Can Finland, therefore, call itself a civilised society? Korpi doesn't think so.
“Our way of life is truly problematic when it comes to sustaining our state of civilisation. If these issues are not dealt with in the same sentence, then we have truly lost sight of what civilisation and a civilised lifestyle even are.”
Oil is a drug
Although Korpi criticises the Finnish lifestyle, he admits that he is also a part of it and doesn’t want to appear to be on a high horse.
“We’ve had bad luck, since oil- and fossil fuel-type energy sources happen to be easily and readily available to us. Oil is a horrible drug and our oil overdose has given us the biggest trip in a million years. As a result, we modern-day people have had and are still having a lot of fun. There isn't much we can do about that.

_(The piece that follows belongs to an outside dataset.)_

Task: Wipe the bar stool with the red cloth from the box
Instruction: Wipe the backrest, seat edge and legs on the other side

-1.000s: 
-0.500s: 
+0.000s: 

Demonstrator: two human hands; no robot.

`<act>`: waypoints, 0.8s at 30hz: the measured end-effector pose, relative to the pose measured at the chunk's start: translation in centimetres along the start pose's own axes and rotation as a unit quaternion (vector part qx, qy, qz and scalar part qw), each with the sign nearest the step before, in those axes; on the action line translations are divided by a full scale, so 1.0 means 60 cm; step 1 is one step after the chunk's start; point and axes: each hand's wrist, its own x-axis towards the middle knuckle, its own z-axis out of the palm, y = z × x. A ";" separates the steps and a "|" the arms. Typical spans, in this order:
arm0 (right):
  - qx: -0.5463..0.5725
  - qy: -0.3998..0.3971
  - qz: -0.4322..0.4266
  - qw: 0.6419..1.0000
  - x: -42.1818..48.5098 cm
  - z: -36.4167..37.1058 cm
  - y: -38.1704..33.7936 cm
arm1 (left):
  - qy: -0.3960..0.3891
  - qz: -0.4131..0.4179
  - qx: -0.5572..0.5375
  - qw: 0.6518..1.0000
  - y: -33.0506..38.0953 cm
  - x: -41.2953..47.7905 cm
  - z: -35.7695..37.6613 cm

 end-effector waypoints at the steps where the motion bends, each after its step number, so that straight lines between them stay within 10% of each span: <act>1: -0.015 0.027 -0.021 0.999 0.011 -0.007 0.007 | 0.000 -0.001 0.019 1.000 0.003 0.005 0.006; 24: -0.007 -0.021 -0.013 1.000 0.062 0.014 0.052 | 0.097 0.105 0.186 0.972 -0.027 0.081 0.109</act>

No one can resist that kind of drug once they have gotten a taste for it.”
Korpi takes a moment to consider where our oil addiction will lead. He sees two possible scenarios for the future.

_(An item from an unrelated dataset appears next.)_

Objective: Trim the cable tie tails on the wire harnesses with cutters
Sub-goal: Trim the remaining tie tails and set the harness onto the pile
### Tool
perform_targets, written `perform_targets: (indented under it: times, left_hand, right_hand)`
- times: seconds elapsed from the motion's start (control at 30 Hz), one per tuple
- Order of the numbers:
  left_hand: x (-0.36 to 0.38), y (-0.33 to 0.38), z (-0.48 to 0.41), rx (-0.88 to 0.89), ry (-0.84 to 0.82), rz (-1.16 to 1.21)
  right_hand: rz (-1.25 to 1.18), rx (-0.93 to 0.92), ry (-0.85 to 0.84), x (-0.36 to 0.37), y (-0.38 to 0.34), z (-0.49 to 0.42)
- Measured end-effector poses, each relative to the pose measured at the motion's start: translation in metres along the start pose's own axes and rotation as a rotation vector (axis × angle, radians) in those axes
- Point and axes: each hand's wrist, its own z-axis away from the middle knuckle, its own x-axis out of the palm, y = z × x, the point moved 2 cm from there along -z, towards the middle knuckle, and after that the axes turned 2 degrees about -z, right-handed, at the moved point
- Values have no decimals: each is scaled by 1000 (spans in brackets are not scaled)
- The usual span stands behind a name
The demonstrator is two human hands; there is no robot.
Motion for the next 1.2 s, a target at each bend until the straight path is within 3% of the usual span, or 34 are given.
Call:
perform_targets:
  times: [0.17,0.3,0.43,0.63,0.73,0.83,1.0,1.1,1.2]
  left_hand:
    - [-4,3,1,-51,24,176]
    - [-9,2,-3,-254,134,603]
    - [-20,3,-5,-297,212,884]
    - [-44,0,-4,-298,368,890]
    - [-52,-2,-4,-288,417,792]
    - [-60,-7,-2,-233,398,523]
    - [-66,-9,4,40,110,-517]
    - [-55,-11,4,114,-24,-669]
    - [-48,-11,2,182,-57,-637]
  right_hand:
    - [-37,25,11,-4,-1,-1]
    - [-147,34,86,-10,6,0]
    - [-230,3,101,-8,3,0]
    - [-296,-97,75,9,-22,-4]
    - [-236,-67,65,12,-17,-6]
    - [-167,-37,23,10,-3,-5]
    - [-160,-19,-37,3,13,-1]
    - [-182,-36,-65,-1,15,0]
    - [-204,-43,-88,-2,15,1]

“It could be that all the fossil fuels burn out and, as a result, we will need to totally revamp our lifestyle. The other option is that, in a relatively short amount of time, humans will devise some alternative form of energy that can continue to drive all our current infrastructure.”

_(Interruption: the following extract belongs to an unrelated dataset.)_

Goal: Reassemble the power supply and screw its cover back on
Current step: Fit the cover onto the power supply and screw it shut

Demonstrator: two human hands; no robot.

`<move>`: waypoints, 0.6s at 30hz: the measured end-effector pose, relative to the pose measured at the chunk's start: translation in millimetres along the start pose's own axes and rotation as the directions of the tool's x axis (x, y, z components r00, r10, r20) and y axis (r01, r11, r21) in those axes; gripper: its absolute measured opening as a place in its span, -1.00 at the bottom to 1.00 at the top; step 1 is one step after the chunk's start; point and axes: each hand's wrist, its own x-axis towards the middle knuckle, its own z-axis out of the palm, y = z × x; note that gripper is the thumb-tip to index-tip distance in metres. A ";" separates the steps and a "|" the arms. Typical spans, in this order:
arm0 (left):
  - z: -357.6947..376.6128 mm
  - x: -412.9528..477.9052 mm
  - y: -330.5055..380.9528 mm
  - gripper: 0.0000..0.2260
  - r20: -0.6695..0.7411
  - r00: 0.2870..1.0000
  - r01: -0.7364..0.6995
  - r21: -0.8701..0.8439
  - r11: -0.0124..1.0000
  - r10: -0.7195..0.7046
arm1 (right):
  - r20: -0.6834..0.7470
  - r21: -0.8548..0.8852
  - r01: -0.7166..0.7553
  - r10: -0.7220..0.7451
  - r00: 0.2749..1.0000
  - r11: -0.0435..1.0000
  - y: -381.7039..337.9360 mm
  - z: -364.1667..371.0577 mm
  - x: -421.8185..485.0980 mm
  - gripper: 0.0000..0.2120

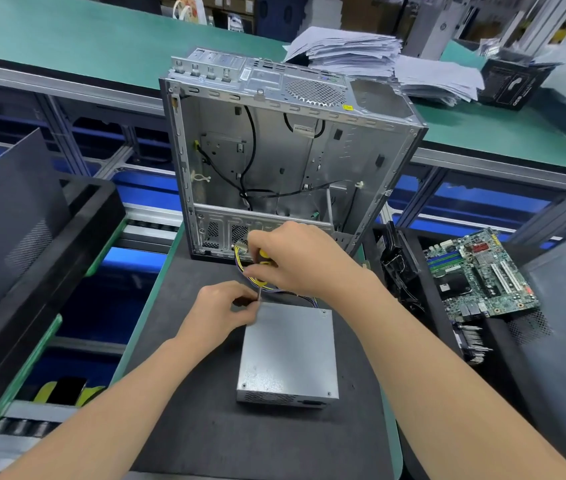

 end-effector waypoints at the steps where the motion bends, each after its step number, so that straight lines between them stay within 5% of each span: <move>1: -0.3 0.0 0.3 -0.90 0.000 1.000 -0.002 0.000 1.000 0.002 | -0.015 -0.023 -0.031 0.030 0.999 0.999 0.5 1.6 1.3 -0.65; 8: 0.4 0.4 -0.7 -0.92 0.020 0.999 0.032 -0.022 0.999 -0.031 | -0.165 -0.048 -0.291 0.280 0.946 0.955 -3.3 14.8 5.9 -0.29; 13: -0.8 1.4 0.1 -0.94 0.023 1.000 0.019 -0.020 1.000 -0.018 | -0.187 0.005 -0.470 0.463 0.866 0.882 -10.3 17.2 9.2 -0.25; 15: -1.0 2.1 0.5 -0.95 0.023 1.000 0.017 -0.017 1.000 -0.017 | -0.142 0.003 -0.373 0.369 0.918 0.928 -8.4 14.7 7.8 -0.32; 18: -1.2 2.0 0.4 -0.94 0.028 0.999 0.034 -0.017 0.999 -0.034 | -0.012 -0.017 -0.004 0.004 1.000 1.000 -2.7 -0.1 -0.1 -0.70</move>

The topic interests Korpi and he has spent days on end learning about it. At one stage, he set out to make a video for the Kioski social media service run by Yle (Yleisradio, Finnish Broadcasting Company). The point of the video was to fully explain the overall energy issue to viewers and offer a vision of what the world would be like after our oil supply ends. However, the task proved to be impossible.
“It was such a massive topic that I just couldn't get a comprehensive grip on it. No matter how hard I tried, I just couldn’t find the answers to my questions.”
Despite the setbacks, Timo Wilderness will endeavour to continue to enlighten his viewers about this and other important issues.
“The purpose behind everything I do is to enhance general education and cultural knowledge,” Korpi states.
- Text: Valtteri Väkevä
- Photos and video: Liisa Takala and Vesa Saarinen (video editing)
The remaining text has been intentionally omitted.